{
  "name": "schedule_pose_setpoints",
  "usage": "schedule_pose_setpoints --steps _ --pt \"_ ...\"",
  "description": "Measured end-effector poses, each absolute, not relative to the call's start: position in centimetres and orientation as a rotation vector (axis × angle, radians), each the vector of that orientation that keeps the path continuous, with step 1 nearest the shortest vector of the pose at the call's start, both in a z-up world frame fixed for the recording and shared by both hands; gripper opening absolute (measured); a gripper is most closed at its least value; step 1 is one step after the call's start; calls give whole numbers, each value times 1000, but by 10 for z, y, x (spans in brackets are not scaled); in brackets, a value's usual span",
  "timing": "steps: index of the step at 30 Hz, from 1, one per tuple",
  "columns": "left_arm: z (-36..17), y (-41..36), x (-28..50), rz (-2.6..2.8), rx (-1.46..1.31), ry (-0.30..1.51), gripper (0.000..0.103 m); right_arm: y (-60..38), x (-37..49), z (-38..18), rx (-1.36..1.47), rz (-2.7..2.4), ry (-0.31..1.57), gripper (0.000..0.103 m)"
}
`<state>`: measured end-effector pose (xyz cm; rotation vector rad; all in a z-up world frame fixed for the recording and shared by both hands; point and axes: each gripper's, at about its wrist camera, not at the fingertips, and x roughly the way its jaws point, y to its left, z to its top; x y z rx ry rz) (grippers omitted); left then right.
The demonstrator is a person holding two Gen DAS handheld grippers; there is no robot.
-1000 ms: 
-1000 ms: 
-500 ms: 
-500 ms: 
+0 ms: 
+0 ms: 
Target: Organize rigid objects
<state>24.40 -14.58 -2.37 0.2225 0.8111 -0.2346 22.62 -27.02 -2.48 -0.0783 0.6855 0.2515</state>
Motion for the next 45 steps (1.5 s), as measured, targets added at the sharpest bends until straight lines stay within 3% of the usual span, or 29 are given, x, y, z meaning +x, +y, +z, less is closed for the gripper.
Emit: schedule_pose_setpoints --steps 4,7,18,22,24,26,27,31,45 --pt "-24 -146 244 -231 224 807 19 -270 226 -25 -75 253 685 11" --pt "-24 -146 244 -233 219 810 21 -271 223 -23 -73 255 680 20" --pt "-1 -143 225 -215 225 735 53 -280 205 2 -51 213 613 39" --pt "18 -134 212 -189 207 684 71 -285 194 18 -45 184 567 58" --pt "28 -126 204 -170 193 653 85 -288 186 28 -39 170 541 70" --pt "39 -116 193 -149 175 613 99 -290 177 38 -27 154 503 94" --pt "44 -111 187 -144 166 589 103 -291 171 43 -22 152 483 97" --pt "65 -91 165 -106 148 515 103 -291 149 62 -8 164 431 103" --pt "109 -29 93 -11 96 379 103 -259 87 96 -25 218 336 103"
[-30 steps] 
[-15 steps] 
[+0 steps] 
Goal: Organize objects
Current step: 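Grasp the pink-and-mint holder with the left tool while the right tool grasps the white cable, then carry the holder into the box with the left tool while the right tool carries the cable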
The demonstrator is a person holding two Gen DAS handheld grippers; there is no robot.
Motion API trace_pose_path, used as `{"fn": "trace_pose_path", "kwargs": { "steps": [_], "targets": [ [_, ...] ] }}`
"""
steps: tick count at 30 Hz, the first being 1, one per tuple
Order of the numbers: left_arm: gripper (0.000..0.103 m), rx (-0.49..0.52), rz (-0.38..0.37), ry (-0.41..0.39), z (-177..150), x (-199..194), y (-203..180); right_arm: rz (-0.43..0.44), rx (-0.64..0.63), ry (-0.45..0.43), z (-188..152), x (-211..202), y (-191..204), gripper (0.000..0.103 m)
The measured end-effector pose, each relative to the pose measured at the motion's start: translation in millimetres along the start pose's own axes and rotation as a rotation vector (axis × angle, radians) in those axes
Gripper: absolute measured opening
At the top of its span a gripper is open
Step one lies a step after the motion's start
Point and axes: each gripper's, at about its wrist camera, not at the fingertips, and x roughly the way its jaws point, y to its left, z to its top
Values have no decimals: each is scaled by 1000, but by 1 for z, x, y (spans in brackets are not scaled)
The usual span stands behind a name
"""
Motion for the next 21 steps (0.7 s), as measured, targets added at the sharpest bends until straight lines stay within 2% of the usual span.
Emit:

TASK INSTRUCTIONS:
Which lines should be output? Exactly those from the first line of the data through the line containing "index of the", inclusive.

ANSWER SECTION:
{
  "name": "schedule_pose_setpoints",
  "usage": "schedule_pose_setpoints --steps _ --pt \"_ ...\"",
  "description": "Measured end-effector poses, each absolute, not relative to the call's start: position in centimetres and orientation as a rotation vector (axis × angle, radians), each the vector of that orientation that keeps the path continuous, with step 1 nearest the shortest vector of the pose at the call's start, both in a z-up world frame fixed for the recording and shared by both hands; gripper opening absolute (measured); a gripper is most closed at its least value; step 1 is one step after the call's start; calls give whole numbers, each value times 1000, but by 10 for z, y, x (spans in brackets are not scaled); in brackets, a value's usual span",
  "timing": "steps: index of the step at 30 Hz, from 1, one per tuple",

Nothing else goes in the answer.